THE TASK
Locate the word "railing" in the data below, then copy every line that holds it.

[Recorded data]
++++
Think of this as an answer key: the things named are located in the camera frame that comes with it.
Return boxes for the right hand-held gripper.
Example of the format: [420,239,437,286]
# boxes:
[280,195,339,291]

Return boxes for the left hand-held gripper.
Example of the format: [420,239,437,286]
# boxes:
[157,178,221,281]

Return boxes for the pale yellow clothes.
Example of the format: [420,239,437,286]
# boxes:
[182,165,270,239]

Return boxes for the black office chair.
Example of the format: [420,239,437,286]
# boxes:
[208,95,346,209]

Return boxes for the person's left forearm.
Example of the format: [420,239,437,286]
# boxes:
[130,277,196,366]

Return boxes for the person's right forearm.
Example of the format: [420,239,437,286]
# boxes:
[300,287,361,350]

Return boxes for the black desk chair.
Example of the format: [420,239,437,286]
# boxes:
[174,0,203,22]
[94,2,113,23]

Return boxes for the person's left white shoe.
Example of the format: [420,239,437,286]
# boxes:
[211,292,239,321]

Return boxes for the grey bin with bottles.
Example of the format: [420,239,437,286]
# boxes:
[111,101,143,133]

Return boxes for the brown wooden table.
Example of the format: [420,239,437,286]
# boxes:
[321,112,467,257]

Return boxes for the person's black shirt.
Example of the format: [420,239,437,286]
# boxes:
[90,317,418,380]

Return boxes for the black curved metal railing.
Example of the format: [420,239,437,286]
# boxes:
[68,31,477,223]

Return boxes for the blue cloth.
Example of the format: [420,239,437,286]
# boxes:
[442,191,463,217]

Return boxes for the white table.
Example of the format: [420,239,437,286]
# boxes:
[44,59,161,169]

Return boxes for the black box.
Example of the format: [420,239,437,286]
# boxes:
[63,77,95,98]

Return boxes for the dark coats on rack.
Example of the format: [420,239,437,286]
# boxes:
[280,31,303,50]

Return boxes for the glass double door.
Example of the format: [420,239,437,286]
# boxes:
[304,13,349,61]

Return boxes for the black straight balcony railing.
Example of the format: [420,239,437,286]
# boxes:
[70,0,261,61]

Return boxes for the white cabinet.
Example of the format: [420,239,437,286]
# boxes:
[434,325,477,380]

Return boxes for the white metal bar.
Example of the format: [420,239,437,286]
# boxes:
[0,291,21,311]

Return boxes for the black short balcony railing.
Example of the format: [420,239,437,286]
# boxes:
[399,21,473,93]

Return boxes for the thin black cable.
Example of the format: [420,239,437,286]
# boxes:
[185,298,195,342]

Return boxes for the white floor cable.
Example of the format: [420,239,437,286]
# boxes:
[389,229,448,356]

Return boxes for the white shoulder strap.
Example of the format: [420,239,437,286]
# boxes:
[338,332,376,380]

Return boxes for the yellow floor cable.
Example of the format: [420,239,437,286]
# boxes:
++++
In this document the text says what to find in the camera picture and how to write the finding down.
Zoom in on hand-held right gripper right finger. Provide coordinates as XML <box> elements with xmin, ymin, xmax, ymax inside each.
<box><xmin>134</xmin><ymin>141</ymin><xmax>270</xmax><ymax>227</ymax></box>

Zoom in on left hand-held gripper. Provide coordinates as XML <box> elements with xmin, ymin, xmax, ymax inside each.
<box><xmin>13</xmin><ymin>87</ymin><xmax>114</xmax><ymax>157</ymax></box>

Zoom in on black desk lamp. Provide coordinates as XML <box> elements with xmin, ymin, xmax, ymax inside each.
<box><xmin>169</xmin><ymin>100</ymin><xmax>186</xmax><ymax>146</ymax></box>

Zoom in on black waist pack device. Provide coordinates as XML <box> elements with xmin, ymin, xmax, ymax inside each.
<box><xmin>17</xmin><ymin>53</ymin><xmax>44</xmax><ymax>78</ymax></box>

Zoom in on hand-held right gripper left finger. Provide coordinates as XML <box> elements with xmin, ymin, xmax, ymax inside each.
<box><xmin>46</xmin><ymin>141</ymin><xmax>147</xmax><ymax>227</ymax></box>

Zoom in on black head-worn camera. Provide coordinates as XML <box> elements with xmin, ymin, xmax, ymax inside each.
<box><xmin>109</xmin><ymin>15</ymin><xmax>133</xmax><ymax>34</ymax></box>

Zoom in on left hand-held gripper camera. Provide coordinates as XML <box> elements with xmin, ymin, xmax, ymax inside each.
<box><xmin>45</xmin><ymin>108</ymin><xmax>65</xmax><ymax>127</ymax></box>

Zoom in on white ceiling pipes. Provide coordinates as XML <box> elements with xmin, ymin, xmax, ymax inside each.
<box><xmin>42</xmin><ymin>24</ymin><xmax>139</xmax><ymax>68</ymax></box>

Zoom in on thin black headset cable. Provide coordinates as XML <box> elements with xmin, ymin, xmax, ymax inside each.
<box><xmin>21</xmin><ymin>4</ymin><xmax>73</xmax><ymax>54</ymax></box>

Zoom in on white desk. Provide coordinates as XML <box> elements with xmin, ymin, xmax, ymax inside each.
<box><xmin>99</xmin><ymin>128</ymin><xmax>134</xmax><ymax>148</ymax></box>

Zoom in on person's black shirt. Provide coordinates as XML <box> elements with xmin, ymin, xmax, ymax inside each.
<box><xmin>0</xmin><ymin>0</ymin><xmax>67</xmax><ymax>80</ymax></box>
++++
SOLUTION FOR THIS PROBLEM
Return boxes for the black curved metal railing.
Return boxes for the black straight balcony railing.
Return boxes for the black short balcony railing.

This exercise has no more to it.